Rosa Parks (1913-2005)

“The only tired I was, was tired of giving in,” Rosa Parks explains when asked why she refused to give up her seat on the bus to a white passenger and move to the back as she was returning home from work as a seamstress in Montgomery, Alabama. Her quiet act of defiance on December 1, 1955, and her subsequent arrest triggered a boycott of the city’s bus lines by its black citizens. Martin Luther King Jr., then a young clergyman in Montgomery with little experience in the techniques of mass protest, organized some seventeen thousand black Americans to take action.

The success of the boycott so enraged local authorities that they sued immediately to have it declared illegal. A little more than a year later, the United States Supreme Court ruled that Alabama laws requiring segregated seating on public conveyances were unconstitutional.

Mrs. Parks and her family eventually moved to Detroit, where she became active in youth work, job guidance, and recreational planning. She continued to be involved in civil rights matters, and received numerous awards for her efforts, including the Ellis Island Medal of Honor (1986), the Presidential Medal of Freedom (1996), and the highest award bestowed by the United States government, the Congressional Gold Medal (1999).

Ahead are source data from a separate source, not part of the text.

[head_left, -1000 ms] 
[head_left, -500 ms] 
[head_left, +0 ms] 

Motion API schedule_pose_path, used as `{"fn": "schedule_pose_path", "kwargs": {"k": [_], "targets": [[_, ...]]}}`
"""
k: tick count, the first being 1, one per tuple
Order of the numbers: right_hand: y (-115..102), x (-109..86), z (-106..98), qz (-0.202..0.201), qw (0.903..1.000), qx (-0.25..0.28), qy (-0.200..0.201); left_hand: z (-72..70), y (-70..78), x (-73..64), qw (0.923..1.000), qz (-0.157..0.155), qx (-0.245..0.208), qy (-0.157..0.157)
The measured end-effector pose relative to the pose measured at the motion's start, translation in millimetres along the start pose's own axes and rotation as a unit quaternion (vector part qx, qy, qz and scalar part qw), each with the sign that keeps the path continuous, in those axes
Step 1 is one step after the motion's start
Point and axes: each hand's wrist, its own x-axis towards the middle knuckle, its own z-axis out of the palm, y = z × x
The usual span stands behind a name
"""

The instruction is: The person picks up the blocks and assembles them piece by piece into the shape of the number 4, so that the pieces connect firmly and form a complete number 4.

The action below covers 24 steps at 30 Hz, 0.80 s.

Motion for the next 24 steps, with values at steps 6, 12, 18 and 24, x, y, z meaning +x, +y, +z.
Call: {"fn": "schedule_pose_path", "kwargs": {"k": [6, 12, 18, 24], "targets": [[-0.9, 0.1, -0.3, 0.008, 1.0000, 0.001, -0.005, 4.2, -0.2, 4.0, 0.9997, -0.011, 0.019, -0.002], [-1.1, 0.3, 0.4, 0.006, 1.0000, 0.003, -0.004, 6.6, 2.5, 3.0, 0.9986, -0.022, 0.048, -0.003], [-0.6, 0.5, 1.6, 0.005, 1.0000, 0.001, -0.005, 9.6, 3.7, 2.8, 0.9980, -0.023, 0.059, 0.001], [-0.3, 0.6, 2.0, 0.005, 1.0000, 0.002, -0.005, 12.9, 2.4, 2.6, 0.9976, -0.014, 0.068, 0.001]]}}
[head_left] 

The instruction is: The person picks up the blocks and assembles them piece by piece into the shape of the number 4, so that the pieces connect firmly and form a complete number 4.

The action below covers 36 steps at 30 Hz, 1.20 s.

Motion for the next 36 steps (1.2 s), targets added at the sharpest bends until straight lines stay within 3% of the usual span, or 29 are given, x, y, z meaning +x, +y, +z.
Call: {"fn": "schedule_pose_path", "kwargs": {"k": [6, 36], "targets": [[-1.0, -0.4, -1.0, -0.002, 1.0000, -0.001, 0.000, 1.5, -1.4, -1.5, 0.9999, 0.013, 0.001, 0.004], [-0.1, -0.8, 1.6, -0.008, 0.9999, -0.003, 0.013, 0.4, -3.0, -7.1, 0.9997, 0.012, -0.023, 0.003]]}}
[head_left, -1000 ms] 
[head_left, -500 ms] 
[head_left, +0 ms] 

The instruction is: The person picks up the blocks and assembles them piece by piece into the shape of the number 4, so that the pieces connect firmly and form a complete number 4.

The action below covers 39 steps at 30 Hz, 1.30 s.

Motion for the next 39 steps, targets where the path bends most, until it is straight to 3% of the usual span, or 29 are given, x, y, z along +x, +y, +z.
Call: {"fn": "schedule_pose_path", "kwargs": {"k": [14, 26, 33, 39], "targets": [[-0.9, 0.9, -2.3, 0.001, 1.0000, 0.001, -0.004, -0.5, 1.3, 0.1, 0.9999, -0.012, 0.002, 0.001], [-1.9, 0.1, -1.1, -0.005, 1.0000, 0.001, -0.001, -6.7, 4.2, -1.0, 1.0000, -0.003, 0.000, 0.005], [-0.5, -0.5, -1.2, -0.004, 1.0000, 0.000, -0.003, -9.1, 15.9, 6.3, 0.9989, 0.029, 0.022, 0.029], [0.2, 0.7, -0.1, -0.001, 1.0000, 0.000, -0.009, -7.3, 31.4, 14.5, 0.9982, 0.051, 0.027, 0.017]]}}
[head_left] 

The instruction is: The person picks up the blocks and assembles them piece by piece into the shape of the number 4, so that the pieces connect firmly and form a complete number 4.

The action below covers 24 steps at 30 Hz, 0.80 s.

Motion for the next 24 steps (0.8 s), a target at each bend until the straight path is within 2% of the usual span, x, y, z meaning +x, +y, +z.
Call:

Sculpture of a small African American woman with two police officers on either side of her
Rosa Parks (born 1913) by Marshall D. Rumbaugh (born 1948). Painted limewood, 1983. National Portrait Gallery, Smithsonian Institution


Taking a Closer Look

Rosa Parks is described as a woman of quiet strength who has always taken a firm stand for what she believes in. In this painted-wood sculpture, Marshall D. Rumbaugh depicts Parks and the historical moment for which she is famous. The sculptor uses the visual language of folk art—forms that are often not realistically carved and anatomical distortion and exaggeration—to convey these character traits in his portrait of Parks in the clutches of two officers of the law.

How do the differences in proportion between Parks and her captors, as well as the flatness of the piece, help to communicate this message of determined resistance?